Wherever "Kindly" occurs in the entries, copy the line that holds it.
☆ ☆ ☆ ☆
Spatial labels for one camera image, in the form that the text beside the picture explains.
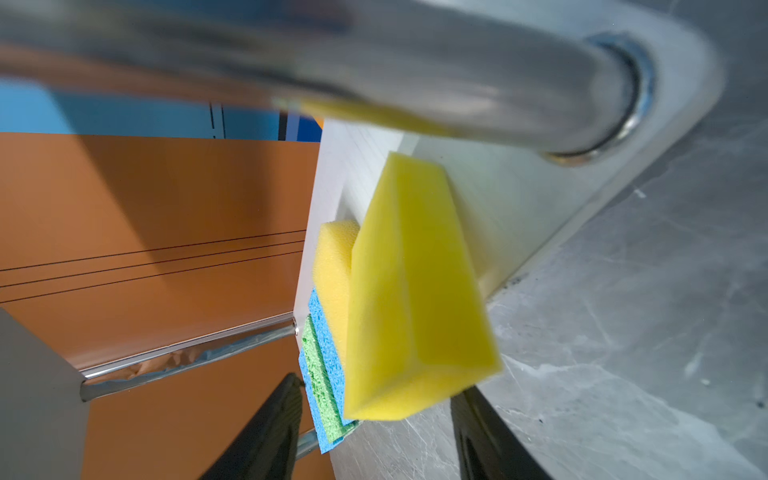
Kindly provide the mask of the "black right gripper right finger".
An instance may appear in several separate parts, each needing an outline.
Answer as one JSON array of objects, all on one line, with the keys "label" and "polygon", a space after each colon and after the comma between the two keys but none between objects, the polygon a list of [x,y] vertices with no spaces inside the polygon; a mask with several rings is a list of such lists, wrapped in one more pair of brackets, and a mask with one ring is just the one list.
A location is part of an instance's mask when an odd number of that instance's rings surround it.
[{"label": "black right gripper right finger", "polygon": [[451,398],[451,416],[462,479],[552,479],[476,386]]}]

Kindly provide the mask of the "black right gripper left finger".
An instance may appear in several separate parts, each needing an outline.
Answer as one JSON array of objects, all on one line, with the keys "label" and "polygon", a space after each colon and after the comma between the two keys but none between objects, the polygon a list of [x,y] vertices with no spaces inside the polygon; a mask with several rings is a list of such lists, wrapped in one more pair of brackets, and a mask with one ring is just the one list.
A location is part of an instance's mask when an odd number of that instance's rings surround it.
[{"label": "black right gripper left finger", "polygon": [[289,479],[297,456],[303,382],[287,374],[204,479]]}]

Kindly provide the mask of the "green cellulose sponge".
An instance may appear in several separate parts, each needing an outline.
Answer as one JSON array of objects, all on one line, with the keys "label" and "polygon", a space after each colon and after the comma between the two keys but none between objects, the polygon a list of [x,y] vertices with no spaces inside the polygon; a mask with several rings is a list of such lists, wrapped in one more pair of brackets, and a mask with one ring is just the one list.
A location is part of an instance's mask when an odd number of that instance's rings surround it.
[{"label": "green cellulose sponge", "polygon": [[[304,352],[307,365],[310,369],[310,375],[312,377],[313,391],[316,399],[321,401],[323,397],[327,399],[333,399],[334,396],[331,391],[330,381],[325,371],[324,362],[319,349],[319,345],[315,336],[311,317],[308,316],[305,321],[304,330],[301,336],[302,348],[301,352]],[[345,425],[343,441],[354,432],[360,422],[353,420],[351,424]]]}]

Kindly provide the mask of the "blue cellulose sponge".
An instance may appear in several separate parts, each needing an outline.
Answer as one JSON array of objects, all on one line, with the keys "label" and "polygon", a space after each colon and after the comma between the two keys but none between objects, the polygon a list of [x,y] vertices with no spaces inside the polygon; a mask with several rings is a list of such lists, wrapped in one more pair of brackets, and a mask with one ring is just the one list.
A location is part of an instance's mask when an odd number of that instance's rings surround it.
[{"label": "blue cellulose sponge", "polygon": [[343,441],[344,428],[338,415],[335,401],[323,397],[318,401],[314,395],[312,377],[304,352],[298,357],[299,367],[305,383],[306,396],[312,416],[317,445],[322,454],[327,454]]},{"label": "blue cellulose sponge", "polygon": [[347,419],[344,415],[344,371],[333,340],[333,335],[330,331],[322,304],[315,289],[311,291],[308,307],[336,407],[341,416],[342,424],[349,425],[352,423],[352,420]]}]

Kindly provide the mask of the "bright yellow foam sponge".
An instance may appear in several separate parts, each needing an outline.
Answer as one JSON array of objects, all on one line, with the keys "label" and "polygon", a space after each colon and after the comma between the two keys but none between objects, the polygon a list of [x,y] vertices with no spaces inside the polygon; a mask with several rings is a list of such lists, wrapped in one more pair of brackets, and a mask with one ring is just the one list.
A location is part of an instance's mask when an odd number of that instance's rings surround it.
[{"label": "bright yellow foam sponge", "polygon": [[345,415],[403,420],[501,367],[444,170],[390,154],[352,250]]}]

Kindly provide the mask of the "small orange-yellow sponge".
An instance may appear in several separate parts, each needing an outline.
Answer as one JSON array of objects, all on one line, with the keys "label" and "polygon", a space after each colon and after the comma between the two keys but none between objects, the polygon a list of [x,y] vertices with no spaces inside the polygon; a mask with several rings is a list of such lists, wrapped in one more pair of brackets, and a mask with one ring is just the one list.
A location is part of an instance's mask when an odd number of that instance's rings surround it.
☆ ☆ ☆ ☆
- **Finished task**
Kindly provide the mask of the "black right gripper right finger".
Kindly provide the mask of the "black right gripper left finger".
Kindly provide the mask of the "green cellulose sponge".
Kindly provide the mask of the "blue cellulose sponge".
Kindly provide the mask of the "bright yellow foam sponge".
Kindly provide the mask of the "small orange-yellow sponge".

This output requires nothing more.